VE 14 Haziran geldi geçti !
Önceki yazımızda Türkiye’nin 14 Haziran’a kitlendiğini yazmıştık. Cumhurbaşkanımız Recep Tayyip Erdoğan ile katı Türk düşmanı, Yunan sevdalısı, İsrail yanlısı yeni ABD Başkanı Biden nihayet görüştü.
Görüşmeye günler kala, Irak ve İran topraklarında mevzilenen PKK militanları füze atışlarıyla karakol ve kontrol noktalarımıza saldırdı. Sadece milli orduların sahip olduğu ABD’ yapımı güdümlü füzeler kahramanlarımızı şehit etti. Saldırılar Suriye’deki PYD militanlarından da geldi. ABD’nin yanı sıra Rusya’nın kontrolündeki PKK/PYD kadroları, görüşmeye bir gün kala yine güdümlü füzelerle saldırdı. Afrin’de şehitler verdik. Hastanelere saldırmaktan çekinmediler. Onlarca sivil hayatını kaybetti. Yetmedi, Rus uçakları Türkiye kontrolündeki İdlip’i bombaladı.. Tabi ki, Rusya’nın uçak seferlerini başlatmayıp, ha bire ertelemesi tesadüf olamaz..
Rusya bir yandan, ABD bir yandan; tetikçi katilleri ile Türkiye’ye mesaj veriyorlardı !…
“Parçalı bulutlu bu hava altında” beklenen toplantılar gerçekleşti….
NATO Toplantısı çerçevesinde bir araya gelen iki liderin görüşmelerinde ne konuşuldu, tam bilemeyiz. Bildiklerimiz kamuoyuna yansıyanlarla sınırlı. Perde arkasında kalanlar ise devlet sırrı.. Bu tarz bilgiler çok önemli kişilerle sınırlıdır. Mesela, Cumhurbaşkanı Erdoğan’ın yanından ayırmadığı Uluslararası İlişkiler Uzmanı ( Merve Kavakçı’nın kızı) Fatma Gülham Abusahanab gibiler bilir…! Gözlendiği üzere iki lider görüşmesi sırasında sayın uzman Abusahanab da bulunuyordu.
Bazı arkadaşlar, “bu Arapın ne işi var Cumhurbaşkanımızın yanında” diyorlar ama, o eski Arap eşinin soy isminden kaynaklanıyor. Yoksa kendisi Merve Kavakçı’nın öz be öz kızı..
Ama bizim konumuz bu değil.. O devlet işleri. Bizim işlerimiz, gözlem yaparak gazetecilik mesleğimiz gereği değerlendirme yapmak.

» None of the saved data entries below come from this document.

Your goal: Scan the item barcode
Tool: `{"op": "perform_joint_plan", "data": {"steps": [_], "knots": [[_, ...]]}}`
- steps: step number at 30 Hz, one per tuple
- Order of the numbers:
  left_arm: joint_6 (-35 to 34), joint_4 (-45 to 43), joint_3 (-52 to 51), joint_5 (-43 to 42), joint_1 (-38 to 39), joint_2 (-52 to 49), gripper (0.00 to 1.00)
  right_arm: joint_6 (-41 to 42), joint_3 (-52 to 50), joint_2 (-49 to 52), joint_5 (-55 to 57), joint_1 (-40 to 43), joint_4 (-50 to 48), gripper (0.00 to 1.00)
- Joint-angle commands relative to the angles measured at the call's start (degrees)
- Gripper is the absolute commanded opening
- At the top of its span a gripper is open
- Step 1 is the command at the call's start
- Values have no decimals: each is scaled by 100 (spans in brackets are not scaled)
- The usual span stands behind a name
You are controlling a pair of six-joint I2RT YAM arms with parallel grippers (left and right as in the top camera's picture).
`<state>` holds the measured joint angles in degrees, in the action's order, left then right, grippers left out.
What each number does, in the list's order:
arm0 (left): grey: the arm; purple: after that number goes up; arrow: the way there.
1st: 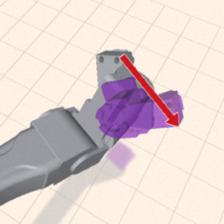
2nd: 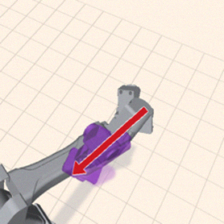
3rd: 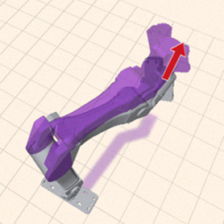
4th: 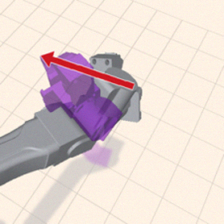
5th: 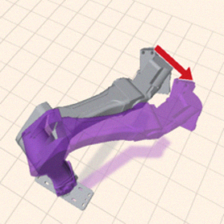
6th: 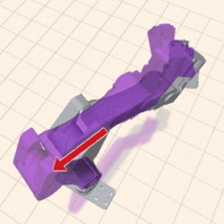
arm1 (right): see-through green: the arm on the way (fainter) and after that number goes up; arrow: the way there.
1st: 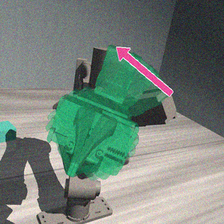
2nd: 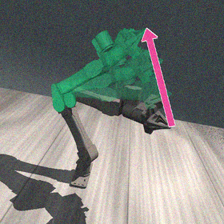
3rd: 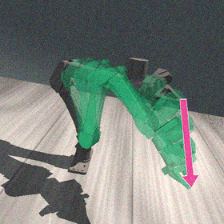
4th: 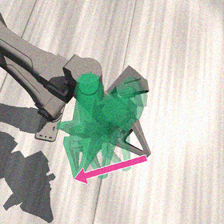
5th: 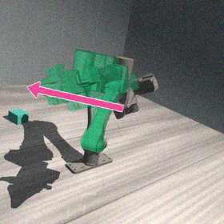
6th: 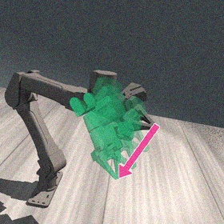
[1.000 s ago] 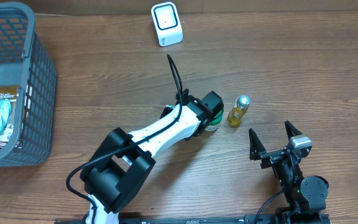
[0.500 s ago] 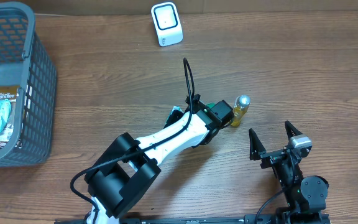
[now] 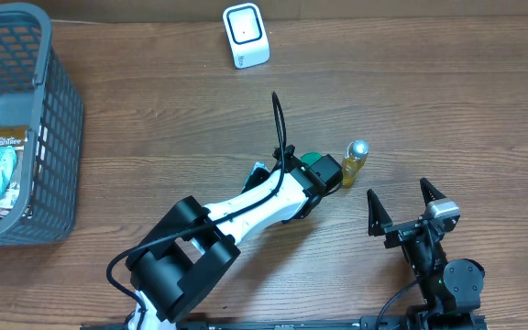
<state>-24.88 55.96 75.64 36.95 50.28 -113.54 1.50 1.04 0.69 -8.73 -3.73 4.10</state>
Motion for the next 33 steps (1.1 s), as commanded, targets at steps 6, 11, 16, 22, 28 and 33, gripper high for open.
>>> {"op": "perform_joint_plan", "data": {"steps": [6, 11, 16, 22, 28, 33], "knots": [[9, -31, -48, -142, 42, 39, 20, 2, -57, -31, 9, 44, -20, 100], [9, -31, -48, -144, 42, 39, 27, 2, -57, -28, 9, 44, -20, 100], [9, -31, -48, -144, 42, 39, 30, 0, -57, -28, 7, 44, -20, 100], [9, 2, 4, -146, 44, 42, 27, 2, -57, -28, 9, 44, -20, 100], [7, 295, 354, -223, 96, 42, 25, 2, -57, -31, 9, 44, -20, 100], [9, 192, 446, -688, 188, 42, 28, 2, -57, -28, 9, 44, -20, 100]]}}
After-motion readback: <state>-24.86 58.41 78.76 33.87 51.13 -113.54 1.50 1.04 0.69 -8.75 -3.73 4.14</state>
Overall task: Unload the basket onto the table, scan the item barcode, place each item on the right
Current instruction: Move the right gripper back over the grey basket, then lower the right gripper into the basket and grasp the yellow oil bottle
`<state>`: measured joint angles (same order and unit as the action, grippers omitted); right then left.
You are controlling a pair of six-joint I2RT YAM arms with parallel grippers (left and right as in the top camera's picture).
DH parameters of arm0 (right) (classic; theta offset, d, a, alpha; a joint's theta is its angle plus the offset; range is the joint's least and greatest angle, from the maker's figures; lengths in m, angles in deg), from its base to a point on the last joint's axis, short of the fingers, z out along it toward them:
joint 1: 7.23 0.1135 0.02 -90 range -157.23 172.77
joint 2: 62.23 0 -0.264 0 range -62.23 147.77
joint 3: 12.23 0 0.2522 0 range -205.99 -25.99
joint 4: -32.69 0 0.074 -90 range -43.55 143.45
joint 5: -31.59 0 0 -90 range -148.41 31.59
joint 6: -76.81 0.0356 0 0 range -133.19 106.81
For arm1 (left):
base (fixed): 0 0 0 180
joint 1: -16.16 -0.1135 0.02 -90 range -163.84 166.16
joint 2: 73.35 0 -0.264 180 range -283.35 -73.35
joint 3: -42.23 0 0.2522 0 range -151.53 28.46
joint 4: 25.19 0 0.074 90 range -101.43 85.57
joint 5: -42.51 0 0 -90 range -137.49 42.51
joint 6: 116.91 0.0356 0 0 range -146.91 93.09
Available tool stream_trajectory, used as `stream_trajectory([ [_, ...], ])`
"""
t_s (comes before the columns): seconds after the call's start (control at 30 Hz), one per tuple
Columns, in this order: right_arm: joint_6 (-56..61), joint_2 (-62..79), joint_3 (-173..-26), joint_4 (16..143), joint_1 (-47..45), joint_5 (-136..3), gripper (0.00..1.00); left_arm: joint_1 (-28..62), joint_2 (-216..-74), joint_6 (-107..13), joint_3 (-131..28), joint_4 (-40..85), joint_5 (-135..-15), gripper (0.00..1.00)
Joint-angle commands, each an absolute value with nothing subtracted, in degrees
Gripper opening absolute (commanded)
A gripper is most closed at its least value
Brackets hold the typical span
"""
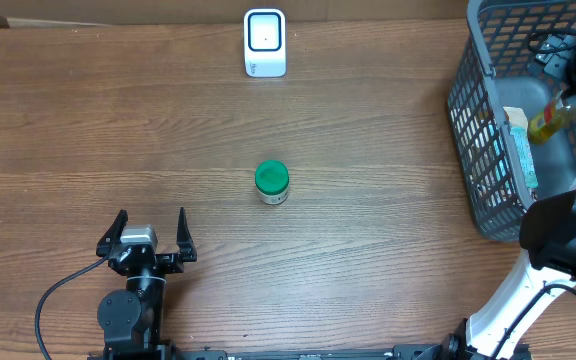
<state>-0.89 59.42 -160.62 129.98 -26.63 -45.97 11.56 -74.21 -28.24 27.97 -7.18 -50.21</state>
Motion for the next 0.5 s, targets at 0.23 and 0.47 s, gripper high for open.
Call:
stream_trajectory([
  [0.23, -4.76, 61.08, -161.19, 124.47, -28.03, -44.92, 1.0, 11.26, -73.66, -28.17, 28.19, -7.14, -49.92, 0.99],
  [0.47, -4.76, 62.11, -159.07, 123.14, -30.63, -44.96, 1.0, 11.26, -73.66, -28.17, 28.19, -7.14, -49.92, 1.0],
])
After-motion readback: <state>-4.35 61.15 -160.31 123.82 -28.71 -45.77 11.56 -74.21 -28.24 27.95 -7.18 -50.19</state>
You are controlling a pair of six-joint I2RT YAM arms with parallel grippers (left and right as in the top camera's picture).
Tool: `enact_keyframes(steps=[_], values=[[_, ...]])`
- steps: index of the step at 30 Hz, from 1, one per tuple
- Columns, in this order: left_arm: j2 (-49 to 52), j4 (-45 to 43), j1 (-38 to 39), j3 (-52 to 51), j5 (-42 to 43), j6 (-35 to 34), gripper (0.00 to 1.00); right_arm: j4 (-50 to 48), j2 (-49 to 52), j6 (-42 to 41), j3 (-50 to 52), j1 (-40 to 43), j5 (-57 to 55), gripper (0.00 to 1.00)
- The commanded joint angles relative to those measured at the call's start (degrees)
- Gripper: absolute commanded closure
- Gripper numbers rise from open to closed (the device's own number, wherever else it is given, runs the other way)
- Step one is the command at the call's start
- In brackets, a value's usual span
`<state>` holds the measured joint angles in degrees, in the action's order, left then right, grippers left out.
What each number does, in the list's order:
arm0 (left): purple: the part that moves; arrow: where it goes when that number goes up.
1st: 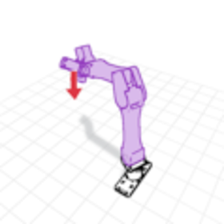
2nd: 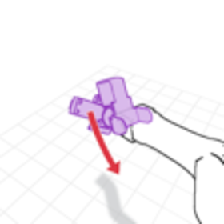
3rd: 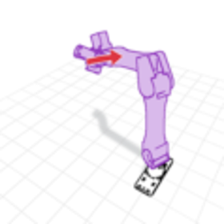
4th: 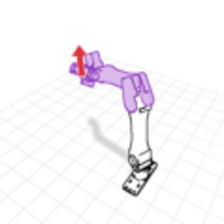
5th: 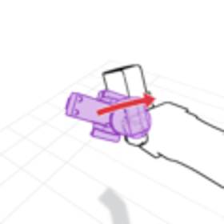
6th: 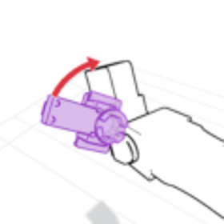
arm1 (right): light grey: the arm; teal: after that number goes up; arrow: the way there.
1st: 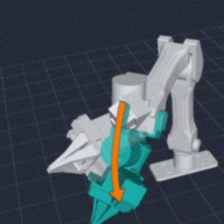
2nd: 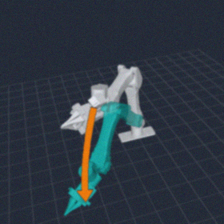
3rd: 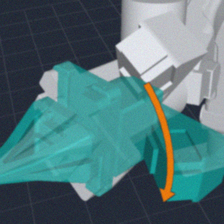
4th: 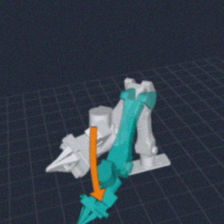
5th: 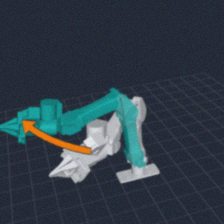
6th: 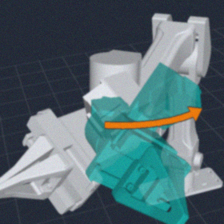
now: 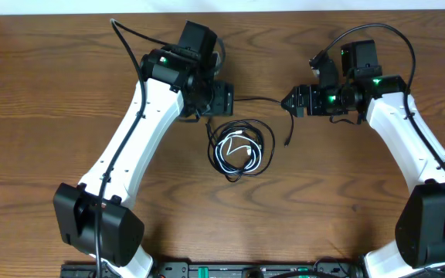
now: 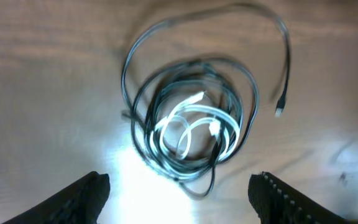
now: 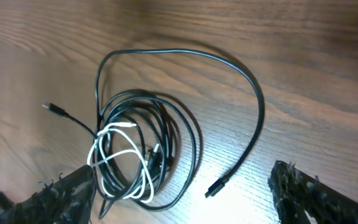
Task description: Untangle cables
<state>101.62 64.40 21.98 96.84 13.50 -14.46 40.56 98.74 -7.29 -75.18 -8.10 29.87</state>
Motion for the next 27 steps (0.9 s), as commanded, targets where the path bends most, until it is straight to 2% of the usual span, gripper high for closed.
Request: enact_keyframes(steps=[1,10,16,27], values=[[0.1,2.7,1.6,-0.9,0.9,2.7,0.25,0.2,0.3,-0.3,-0.8,0.4,-1.4,0.13],[1.6,-2.5,8.3,-9.3,0.9,7.0,0.26,1.0,0.3,0.7,-0.8,0.5,-3.9,0.11],[2.9,-6.9,8.7,-13.0,3.5,6.9,0.26,1.5,0.3,0.7,-0.8,1.9,-4.0,0.11],[9.2,-9.0,10.2,-16.0,3.4,7.8,0.30,1.9,0.3,0.7,-0.8,3.0,-4.0,0.11]])
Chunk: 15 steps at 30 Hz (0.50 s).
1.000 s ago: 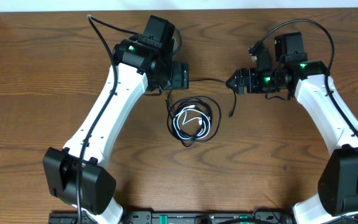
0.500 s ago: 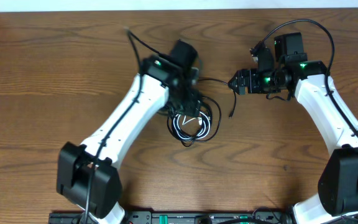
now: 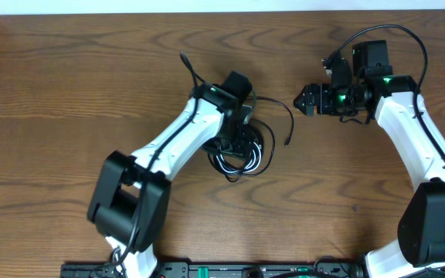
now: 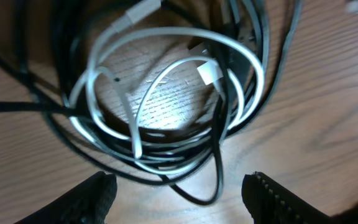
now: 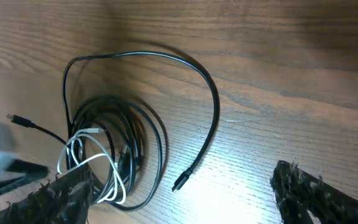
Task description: Untangle cables
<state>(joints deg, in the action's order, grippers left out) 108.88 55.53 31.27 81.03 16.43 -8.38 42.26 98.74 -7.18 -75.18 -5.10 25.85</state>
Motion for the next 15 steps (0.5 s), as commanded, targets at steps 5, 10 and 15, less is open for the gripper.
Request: enact_keyframes(steps=[5,10,15], values=[[4.4,-0.9,2.3,-0.2,0.5,2.2,0.31,0.2,0.3,0.6,-0.8,0.0,0.0,0.11],[5.9,-1.7,3.2,-0.2,0.5,2.2,0.31,0.2,0.3,0.6,-0.8,0.0,-0.1,0.11],[6.6,-1.9,3.3,-0.2,0.5,2.2,0.32,0.3,0.3,0.6,-0.8,0.0,-0.3,0.10]])
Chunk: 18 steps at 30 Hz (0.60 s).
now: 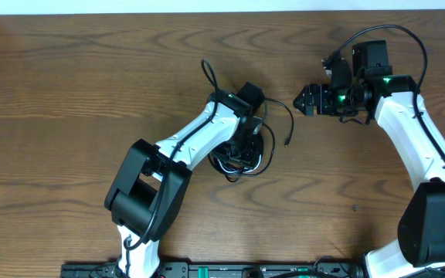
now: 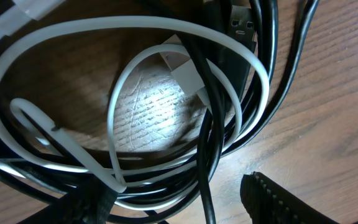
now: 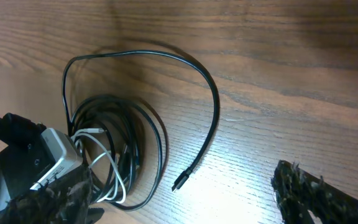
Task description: Untangle cables
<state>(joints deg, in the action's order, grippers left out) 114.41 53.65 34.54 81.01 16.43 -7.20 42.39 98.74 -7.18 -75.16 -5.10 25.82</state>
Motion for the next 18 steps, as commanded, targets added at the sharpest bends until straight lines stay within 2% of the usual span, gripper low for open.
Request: enact_keyframes(steps=[1,18], values=[[1.3,-0.2,0.0,-0.2,0.5,1.0,0.32,0.1,0.3,0.6,-0.8,0.0,-0.3,0.10],[5.0,-2.1,1.4,-0.1,0.3,2.3,0.34,0.4,0.3,0.6,-0.8,0.0,-0.2,0.10]])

Şimdi, Sedat Peker’in iddiaları gündemi her gün değiştiriyor. Ana akım medya bu iddialara kör ve sağır olmuş. Ancak, görüntüler, resimler, ses kayıtları ortalıkta dolaşıyor. Akıllara ziyan iddialar karşısında savcılarda “tık” yok. Bir de yoldan çıkmış gazeteciler ordusuna her gün yenileri katılıyor! Türkiye bu durumda iken, liderler zirvesi yapıldı…
Yenilir yutulur gibi olmayan iddialar bir yana itildi, gözümüz kulağımız Erdoğan – Biden zirvesine çevrildi. Gerçekten bu görüşme toplumun her kesimini ilgilendiriyordu. Neticede memleket, hepimizin vatanı. ABD’nin yaptığı “hainlik”ten vazgeçtiğini, artık dostça davranması zamanını geldiğine inanmak istiyorduk..
Nihayetinde zirve gerçekleşti. Ne oldu? Ben önceki yazımda da temas etmiştim ; “Türkiye boşuna 14 Haziran zirvesine kitleniyor.” Cumhurbaşkanı Erdoğan görüşme sonrası bir basın toplantısı yaptı. Ancak, beklenen ortak basın toplantısı gerçekleşmeyince pek istenen bilgiler de elde edilemedi.
Türk – ABD ilişkileri düzeldi mi? ABD’nin Türkiye düşmanlığı sona mı erdi? Bize uyguladığı yaptırımları mı kaldırdı? F-35’lerimizi geri mi veriyor? Türkiye projeye geri mi döndü?
Ya FETÖ.. Süzme vatan haini Gülen ve yandaşları iade mi ediliyor ?
Rusya’dan aldığımız S-400’ler rahatsızlığı bitti mi?
Yaptırım uyguladığı Türk bakanlar, bürokratlar ve iş adamları üzerindeki yasaklar sona mı erdi ?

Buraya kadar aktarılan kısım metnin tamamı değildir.